**What is expected:**
Restate all of the following data exactly, keeping any images out of the copy.
═════ Data block ═════
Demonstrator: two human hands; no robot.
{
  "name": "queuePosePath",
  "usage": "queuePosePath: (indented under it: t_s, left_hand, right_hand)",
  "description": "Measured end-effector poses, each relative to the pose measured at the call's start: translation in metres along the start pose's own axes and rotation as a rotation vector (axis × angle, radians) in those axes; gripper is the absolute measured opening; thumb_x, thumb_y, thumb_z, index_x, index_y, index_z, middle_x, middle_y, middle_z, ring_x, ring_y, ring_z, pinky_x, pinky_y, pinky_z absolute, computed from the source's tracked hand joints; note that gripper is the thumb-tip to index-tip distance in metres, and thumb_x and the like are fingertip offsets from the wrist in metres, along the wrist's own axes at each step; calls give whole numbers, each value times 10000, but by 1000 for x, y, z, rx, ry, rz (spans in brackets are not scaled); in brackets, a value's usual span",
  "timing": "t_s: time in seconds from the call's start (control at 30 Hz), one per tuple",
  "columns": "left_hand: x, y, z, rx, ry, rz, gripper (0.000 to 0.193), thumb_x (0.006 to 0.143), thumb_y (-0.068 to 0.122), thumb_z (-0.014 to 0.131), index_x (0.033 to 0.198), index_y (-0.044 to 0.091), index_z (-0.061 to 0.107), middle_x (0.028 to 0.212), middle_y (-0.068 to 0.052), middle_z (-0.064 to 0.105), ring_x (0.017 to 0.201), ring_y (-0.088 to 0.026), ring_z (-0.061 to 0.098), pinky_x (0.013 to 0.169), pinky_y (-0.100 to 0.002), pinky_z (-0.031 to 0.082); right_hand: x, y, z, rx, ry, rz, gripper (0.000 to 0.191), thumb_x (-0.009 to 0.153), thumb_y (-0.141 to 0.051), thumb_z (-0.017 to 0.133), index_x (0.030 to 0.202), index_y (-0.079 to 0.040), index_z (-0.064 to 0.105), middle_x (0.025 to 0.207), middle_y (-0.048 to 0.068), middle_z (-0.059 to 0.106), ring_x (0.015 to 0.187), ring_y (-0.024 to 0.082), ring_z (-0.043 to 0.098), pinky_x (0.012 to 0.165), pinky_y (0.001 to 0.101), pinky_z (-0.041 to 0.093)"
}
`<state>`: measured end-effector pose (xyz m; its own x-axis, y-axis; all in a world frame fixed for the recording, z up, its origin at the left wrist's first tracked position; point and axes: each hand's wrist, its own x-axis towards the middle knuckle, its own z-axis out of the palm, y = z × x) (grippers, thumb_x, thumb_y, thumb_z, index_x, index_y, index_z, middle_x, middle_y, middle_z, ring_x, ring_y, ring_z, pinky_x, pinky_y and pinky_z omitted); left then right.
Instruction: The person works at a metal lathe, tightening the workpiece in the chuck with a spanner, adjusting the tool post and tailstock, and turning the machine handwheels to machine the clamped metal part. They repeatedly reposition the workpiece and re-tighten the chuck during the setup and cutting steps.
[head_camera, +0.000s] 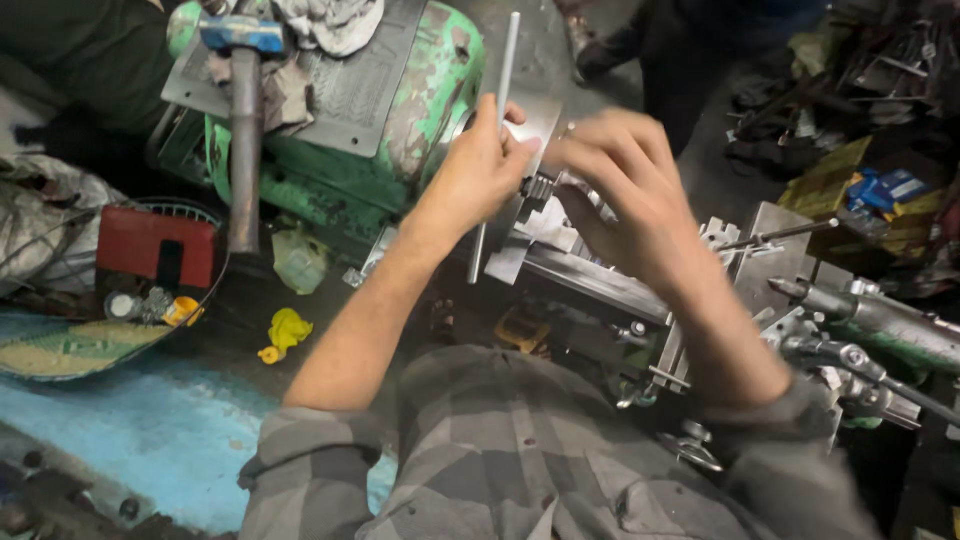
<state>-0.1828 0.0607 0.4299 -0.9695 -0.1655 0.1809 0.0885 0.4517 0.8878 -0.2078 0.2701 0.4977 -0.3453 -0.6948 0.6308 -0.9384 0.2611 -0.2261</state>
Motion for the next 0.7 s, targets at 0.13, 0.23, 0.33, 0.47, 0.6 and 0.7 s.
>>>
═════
**Solved problem:**
Demonstrator: two human hands; no robot.
{
  "name": "queuePosePath",
  "usage": "queuePosePath: (indented under it: t_s, left_hand, right_hand)",
  "description": "Measured end-effector poses, each relative to the pose measured at the call's start: translation in metres along the start pose's own axes and rotation as a rotation vector (axis × angle, radians) in those axes; gripper is the absolute measured opening; thumb_x, thumb_y, thumb_z, index_x, index_y, index_z, middle_x, middle_y, middle_z, ring_x, ring_y, ring_z, pinky_x, pinky_y, pinky_z absolute, computed from the source's tracked hand joints; note that gripper is the thumb-tip to index-tip distance in metres, and thumb_x and the like are fingertip offsets from the wrist in metres, along the wrist's own axes at each step; calls give whole numbers, each value times 10000, but by 1000 for x, y, z, rx, ry, rz (spans in brackets are not scaled); in brackets, a value's usual span",
  "timing": "t_s: time in seconds from the call's start (control at 30 Hz), one per tuple",
  "columns": "left_hand: x, y, z, rx, ry, rz, gripper (0.000 to 0.193), thumb_x (0.006 to 0.143), thumb_y (-0.068 to 0.122), thumb_z (-0.014 to 0.131), index_x (0.033 to 0.198), index_y (-0.044 to 0.091), index_z (-0.061 to 0.107), middle_x (0.028 to 0.212), middle_y (-0.068 to 0.052), middle_z (-0.064 to 0.105), ring_x (0.017 to 0.201), ring_y (-0.088 to 0.026), ring_z (-0.061 to 0.098), pinky_x (0.013 to 0.169), pinky_y (-0.100 to 0.002), pinky_z (-0.031 to 0.082); right_hand: x, y, z, rx, ry, rz, gripper (0.000 to 0.191), thumb_x (-0.009 to 0.153), thumb_y (-0.141 to 0.051), thumb_z (-0.017 to 0.133), index_x (0.030 to 0.202), index_y (-0.079 to 0.040), index_z (-0.064 to 0.105), middle_x (0.025 to 0.207), middle_y (-0.048 to 0.068), middle_z (-0.059 to 0.106), ring_x (0.015 to 0.187), ring_y (-0.024 to 0.082), ring_z (-0.043 to 0.098), pinky_x (0.012 to 0.165), pinky_y (0.001 to 0.101), pinky_z (-0.041 to 0.093)"
}
`<state>`: measured end-effector pose (xyz m; its own x-axis, y-axis; all in a world frame fixed for the recording, z up, its origin at the left wrist's first tracked position; point and axes: each hand's wrist, its own x-axis towards the middle knuckle, its own z-axis out of the palm, y = z × x) (grippers, thumb_x, thumb_y, thumb_z, index_x, index_y, index_z, middle_x, middle_y, middle_z, ring_x, ring_y, ring_z, pinky_x, pinky_y and pinky_z omitted); left then right.
Instruction: The person works at a metal lathe, tightening the workpiece in the chuck with a spanner, adjusting the tool post and tailstock, and turning the machine handwheels to machine the clamped metal part. They repeatedly reposition the workpiece and re-tighten the chuck during the setup and cutting steps.
[head_camera, +0.000s] 
<state>-0.1828 0.0607 0.4299 -0.9695 -0.1655 0.1809 0.0885 0.4517 0.8878 -0.2078 0.2701 0.4977 -0.3453 -0.6948 0.6308 -0.9384 0.2611 -0.2261</state>
Motion for the next 0.7 s, targets at 0.13, 0.23, 0.33, 0.47, 0.6 and 0.7 s.
>>>

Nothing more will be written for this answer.